Answer: About question 1: When $E$ is an elliptic curve over the complex number field, there is a result in Hartshorne (Thm.IV.4.16) that realizes E topologically as a quotient $\mathbb{C}/\Gamma$. Maybe

"Farkas; Riemann Surfaces. Graduate Texts in Mathematics. Springer-Verlag 1980."

for the general case.

Note: Naively when an algebraic group $G$ acts on a commutative ring $A$ and an affine scheme $X:=Spec(A)$, we may construct the "quotient" $X/G:=Spec(A^G)$ using the invariant ring. The above "topological quotient" $\mathbb{C}/\Gamma$ is projective, hence we cannot naively construct $\mathbb{C}/\Gamma$ using $Spec(A^G)$ for some $G$ acting on $A$.

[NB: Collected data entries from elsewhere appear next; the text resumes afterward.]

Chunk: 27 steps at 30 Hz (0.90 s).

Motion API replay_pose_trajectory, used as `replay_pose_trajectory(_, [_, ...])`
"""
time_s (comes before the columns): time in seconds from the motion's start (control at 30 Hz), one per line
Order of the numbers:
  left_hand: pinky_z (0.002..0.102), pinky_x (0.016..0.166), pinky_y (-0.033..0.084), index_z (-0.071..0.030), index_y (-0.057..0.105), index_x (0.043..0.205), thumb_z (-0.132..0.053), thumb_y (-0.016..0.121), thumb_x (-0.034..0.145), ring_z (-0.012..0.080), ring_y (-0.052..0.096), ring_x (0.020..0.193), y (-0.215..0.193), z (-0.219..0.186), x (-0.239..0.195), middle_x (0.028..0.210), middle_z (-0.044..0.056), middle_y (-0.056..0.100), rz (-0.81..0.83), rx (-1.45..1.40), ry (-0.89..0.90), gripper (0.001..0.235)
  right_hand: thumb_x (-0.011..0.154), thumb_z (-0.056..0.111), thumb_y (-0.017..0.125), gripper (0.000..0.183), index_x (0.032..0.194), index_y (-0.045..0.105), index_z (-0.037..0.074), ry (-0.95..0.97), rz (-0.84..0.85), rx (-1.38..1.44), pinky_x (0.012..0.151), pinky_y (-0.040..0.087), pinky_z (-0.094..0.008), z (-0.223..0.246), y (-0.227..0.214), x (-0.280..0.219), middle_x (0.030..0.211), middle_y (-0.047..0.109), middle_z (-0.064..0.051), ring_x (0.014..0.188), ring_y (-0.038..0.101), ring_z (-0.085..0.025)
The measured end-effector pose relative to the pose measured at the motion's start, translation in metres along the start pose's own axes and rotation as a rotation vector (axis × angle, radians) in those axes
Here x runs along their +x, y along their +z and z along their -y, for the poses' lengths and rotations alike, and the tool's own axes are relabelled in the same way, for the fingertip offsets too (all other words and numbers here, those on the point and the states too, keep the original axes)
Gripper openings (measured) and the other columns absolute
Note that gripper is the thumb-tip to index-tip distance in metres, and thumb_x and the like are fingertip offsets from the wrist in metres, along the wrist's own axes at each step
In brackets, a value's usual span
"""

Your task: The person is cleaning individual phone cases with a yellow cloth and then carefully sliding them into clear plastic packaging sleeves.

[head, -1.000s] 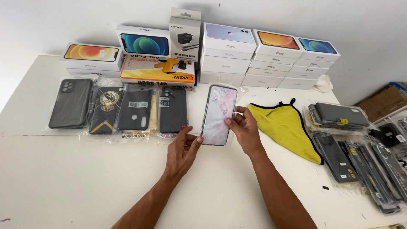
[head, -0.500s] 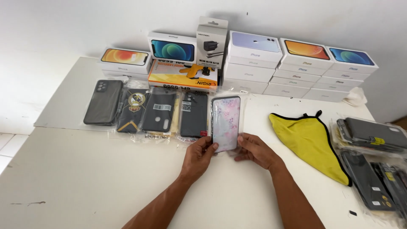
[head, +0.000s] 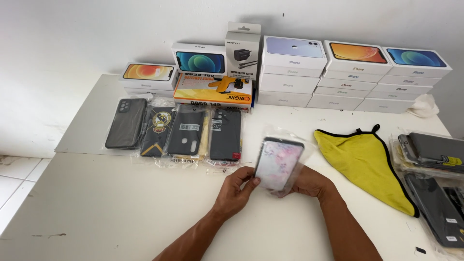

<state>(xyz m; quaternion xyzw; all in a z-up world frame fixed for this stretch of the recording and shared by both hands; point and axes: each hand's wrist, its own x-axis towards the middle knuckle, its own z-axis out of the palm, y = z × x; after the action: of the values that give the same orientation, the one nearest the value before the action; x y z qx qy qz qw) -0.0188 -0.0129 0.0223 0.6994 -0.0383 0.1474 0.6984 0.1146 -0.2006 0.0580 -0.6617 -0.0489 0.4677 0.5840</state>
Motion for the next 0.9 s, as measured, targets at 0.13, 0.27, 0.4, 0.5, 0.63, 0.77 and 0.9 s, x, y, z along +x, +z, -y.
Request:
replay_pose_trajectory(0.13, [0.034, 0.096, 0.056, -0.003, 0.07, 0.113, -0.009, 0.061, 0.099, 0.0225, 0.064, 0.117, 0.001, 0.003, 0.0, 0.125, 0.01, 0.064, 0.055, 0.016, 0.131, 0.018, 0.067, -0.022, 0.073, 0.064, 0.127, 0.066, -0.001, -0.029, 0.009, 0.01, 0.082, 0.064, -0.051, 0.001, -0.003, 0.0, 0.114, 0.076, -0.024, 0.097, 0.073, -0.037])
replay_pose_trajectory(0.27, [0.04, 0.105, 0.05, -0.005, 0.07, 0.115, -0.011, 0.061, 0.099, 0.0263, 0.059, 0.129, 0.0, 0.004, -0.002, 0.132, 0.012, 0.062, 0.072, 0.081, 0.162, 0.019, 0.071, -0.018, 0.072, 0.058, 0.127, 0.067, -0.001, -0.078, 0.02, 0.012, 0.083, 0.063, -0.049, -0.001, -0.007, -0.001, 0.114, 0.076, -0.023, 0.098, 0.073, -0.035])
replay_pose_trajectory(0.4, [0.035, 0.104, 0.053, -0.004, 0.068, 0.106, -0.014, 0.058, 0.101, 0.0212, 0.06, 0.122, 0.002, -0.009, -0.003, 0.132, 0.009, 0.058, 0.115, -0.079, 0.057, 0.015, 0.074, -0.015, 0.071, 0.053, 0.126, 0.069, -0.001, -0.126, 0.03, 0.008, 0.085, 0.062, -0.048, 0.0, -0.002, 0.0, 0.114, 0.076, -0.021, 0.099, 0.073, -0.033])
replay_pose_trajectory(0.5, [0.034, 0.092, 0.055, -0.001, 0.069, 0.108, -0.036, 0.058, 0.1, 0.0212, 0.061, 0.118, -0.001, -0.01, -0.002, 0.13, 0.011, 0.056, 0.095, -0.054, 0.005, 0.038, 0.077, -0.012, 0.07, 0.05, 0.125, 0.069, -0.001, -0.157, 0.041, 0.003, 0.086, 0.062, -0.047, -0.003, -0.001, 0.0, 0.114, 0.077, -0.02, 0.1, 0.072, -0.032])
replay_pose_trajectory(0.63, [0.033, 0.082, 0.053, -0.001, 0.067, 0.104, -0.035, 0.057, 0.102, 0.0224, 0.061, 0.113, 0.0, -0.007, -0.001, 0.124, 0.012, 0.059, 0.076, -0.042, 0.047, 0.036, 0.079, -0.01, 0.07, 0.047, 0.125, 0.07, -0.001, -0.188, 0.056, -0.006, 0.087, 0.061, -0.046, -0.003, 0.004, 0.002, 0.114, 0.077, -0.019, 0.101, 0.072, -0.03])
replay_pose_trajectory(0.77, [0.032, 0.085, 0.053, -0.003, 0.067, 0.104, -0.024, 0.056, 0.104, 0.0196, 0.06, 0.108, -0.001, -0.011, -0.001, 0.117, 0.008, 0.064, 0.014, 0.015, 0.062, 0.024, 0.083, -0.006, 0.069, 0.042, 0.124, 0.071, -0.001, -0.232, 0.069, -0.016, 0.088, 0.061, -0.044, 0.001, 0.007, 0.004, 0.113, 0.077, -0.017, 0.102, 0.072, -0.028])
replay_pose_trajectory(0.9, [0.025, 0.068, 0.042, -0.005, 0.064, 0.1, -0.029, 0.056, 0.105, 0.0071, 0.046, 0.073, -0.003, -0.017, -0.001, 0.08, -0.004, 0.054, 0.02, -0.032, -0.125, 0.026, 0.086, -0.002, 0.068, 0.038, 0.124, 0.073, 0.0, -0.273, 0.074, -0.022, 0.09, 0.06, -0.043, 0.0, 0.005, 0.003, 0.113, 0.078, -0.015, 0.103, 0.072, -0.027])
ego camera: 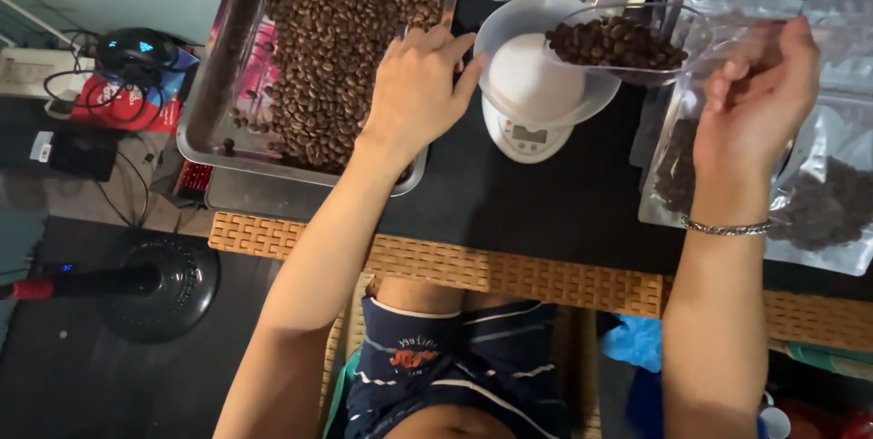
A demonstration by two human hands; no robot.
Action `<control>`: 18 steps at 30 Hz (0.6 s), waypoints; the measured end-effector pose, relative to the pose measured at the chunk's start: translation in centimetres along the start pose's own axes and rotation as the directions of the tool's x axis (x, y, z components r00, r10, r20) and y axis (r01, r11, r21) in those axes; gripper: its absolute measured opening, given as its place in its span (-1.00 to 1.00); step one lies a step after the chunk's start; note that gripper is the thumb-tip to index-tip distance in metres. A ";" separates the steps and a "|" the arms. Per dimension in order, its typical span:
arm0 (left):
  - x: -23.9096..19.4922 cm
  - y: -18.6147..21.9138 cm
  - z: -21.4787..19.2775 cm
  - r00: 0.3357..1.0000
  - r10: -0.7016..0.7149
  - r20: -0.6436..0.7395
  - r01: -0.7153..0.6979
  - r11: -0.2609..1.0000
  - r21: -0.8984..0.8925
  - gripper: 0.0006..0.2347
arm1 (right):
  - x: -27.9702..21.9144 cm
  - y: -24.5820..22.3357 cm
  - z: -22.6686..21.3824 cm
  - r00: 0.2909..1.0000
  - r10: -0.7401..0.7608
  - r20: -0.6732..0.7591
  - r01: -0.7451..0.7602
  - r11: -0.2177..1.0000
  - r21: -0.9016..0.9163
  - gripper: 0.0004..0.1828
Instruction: Weighing roasted coffee beans on a digital scale and transferring them into individual packaging bags.
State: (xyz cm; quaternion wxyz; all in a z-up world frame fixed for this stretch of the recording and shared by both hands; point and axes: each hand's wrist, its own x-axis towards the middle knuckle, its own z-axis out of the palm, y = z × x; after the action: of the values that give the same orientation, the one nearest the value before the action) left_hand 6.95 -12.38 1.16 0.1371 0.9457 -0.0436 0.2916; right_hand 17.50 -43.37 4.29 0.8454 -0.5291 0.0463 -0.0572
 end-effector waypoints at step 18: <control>0.3 0.1 -0.3 0.998 -0.060 0.024 0.061 0.995 -0.080 -0.65 | -0.3 -0.5 0.0 1.000 -0.027 0.008 0.027 0.997 -0.068 -0.76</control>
State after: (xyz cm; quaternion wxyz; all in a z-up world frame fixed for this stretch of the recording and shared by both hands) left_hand 7.05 -12.40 1.60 0.1835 0.9433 -0.0281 0.2753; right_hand 17.18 -43.54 4.74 0.8260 -0.5585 0.0381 -0.0652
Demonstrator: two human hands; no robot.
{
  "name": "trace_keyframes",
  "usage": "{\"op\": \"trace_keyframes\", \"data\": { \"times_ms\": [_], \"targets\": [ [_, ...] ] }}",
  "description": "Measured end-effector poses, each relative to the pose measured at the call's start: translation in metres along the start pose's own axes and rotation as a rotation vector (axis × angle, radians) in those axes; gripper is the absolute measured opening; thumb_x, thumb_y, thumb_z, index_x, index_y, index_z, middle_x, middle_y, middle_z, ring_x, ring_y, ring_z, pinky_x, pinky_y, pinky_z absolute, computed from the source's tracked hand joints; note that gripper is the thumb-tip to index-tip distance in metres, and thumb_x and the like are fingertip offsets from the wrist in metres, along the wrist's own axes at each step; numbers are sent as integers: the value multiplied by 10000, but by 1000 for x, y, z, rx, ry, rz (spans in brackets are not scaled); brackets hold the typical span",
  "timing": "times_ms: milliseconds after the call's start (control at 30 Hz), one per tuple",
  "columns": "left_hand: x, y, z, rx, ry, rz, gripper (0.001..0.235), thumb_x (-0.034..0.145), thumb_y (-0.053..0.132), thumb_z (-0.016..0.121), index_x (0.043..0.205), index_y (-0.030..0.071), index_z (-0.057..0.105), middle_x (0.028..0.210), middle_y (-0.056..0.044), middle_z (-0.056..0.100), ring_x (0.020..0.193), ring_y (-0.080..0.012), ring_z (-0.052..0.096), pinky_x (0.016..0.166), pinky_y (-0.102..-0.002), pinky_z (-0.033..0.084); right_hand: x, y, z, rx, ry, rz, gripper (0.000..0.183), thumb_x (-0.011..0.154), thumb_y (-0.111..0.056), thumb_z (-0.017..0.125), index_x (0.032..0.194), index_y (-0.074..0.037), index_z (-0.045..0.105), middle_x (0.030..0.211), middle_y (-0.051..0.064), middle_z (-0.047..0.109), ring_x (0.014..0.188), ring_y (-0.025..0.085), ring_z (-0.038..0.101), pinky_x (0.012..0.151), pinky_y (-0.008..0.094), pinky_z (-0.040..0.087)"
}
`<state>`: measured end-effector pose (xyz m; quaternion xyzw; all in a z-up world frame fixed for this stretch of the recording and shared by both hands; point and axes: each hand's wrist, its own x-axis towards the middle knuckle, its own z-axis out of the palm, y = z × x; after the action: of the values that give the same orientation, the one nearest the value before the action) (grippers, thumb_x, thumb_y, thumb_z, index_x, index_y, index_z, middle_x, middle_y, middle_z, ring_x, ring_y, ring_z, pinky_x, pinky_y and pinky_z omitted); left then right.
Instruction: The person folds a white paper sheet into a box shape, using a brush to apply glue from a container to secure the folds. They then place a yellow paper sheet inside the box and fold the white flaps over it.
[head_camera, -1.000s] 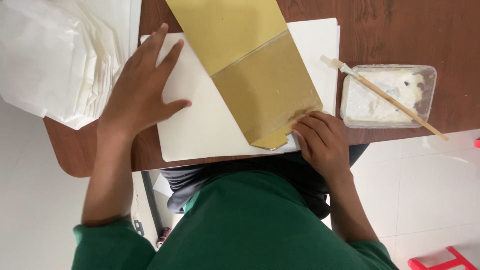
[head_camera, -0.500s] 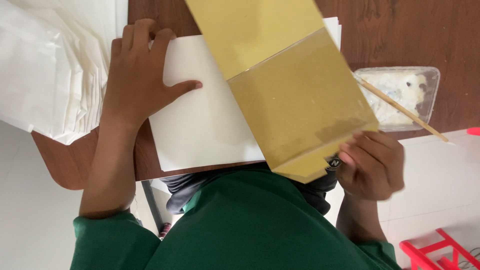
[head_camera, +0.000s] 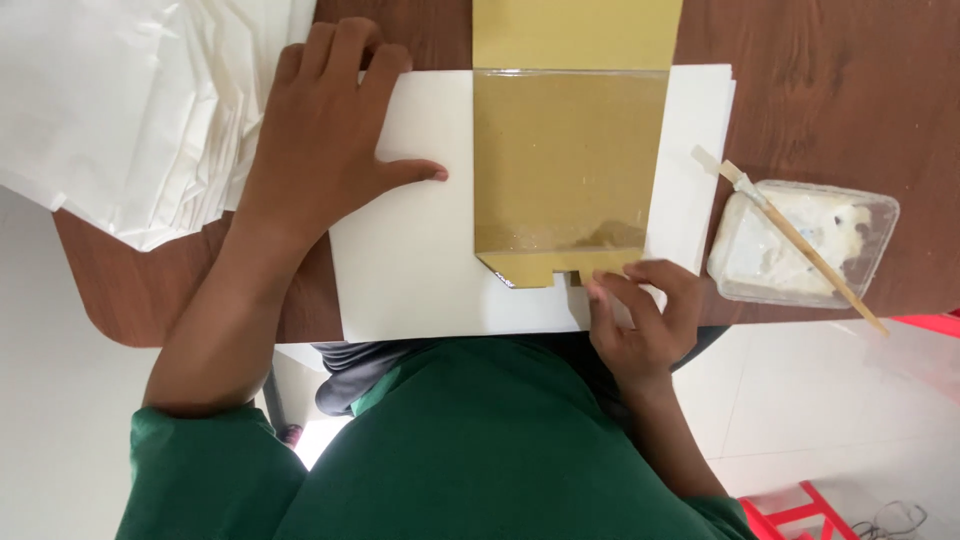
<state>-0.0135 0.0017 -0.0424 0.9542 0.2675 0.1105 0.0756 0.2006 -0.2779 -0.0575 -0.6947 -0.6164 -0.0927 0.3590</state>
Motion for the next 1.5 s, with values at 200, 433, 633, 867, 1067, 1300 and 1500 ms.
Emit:
{"op": "trace_keyframes", "data": {
  "times_ms": [200,433,633,867,1067,1300,1500],
  "targets": [
    [2,-4,2,98,54,58,930,626,795,932,1124,91,583,1187,-58,581,1071,-266,545,808,-380,453,-1,21,-19,-19,-312,49,429,926,-322,785,1264,-73,692,1280,205,504,1211,384,538,987,490,498],
    [-8,-7,-8,89,117,43,576,775,236,988,1217,89,650,1080,-70,574,913,-277,593,724,-390,469,12,25,-7,-16,-329,-26,388,889,-338,861,1146,-85,718,1273,156,620,1193,356,627,1011,491,480],
    [-24,-18,1,104,210,-61,277,881,165,984,1082,178,795,780,-3,641,744,-210,623,597,-349,477,6,29,-7,18,-332,-23,396,856,-308,897,1106,-71,701,1232,167,617,1167,370,599,1026,508,426],
    [-28,-12,5,316,138,-92,397,1104,247,960,930,220,604,649,60,464,632,-162,504,570,-314,431,14,23,-8,31,-334,-13,380,878,-292,868,1132,-75,687,1247,159,640,1166,342,630,1016,498,451],
    [-9,2,-22,384,355,63,238,1057,125,948,981,253,762,1242,8,769,1020,-181,702,705,-294,489,12,27,-7,53,-316,-42,374,875,-273,881,1128,-69,698,1250,176,652,1143,349,648,1027,503,494],
    [-20,2,-26,-67,129,17,260,1178,165,782,1437,162,778,646,12,535,588,-167,528,532,-342,416,7,30,-8,85,-340,-16,355,885,-241,887,1137,-63,711,1279,152,647,1207,360,599,1085,504,465],
    [-3,13,-64,-723,-192,-86,807,916,-15,675,1603,85,262,1504,-24,639,545,-161,585,556,-320,500,10,31,-8,117,-333,-27,348,885,-222,882,1139,-67,702,1263,155,648,1201,377,596,1071,508,500]
  ]
}}
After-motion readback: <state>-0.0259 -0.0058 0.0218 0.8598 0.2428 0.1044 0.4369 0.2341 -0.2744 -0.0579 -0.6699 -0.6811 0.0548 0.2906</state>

Question2: "What does the map $\sigma$ 'looks like' as a map on genus g surface, Σg, imagined as embedded in R3 in the standard way? Does it look like a reflection? Or maybe a 180∘ rotation?"

Answer question 2: Since $C$ is hyper-elliptic, there is a degree 2 separable map

$$\phi_K:C \rightarrow \mathbb{P}^1_{\mathbb{C}}$$

coming from the canonical divisor. You involution $\sigma$ permutes the points in a fiber: If $p,q \in \phi_K^{-1}(x)$ it follows $\sigma(p)=q, \sigma(q)=p$. You find this discussed in the same book HH Chapter IV.

Note: There is a classical result saying the following: Let $C \subseteq \mathbb{P}^n_k$ be a smooth projective curve over an algebraically closed field $k$. If $g(C)=g \geq 2$, let $K_C$ be the canonical divisor with associated morphism

$$\phi_C: C \rightarrow \mathbb{P}^{g-1}.$$

Then either $\phi$ is a closed immersion or $Im(\phi_C) \cong \mathbb{P}^1$ and $deg(\phi_C)=2$. Moreover: $C$ is hyperelliptic iff there is an element $\sigma \in Aut_k(C)$ with $\sigma^2=Id$ and $C/<\sigma> \cong \mathbb{P}^1_k$.

Being a hyper elliptic curve is an "intrinsic property" (independent of any embedding into projective space), and when the base field is algebraically closed this property is detected by the canonical divisor $K_C$. Hence if someone "gives you such a curve" that is not embedded into a projective space and asks: "Is it hyperelliptic?" you can check this using $K_C$.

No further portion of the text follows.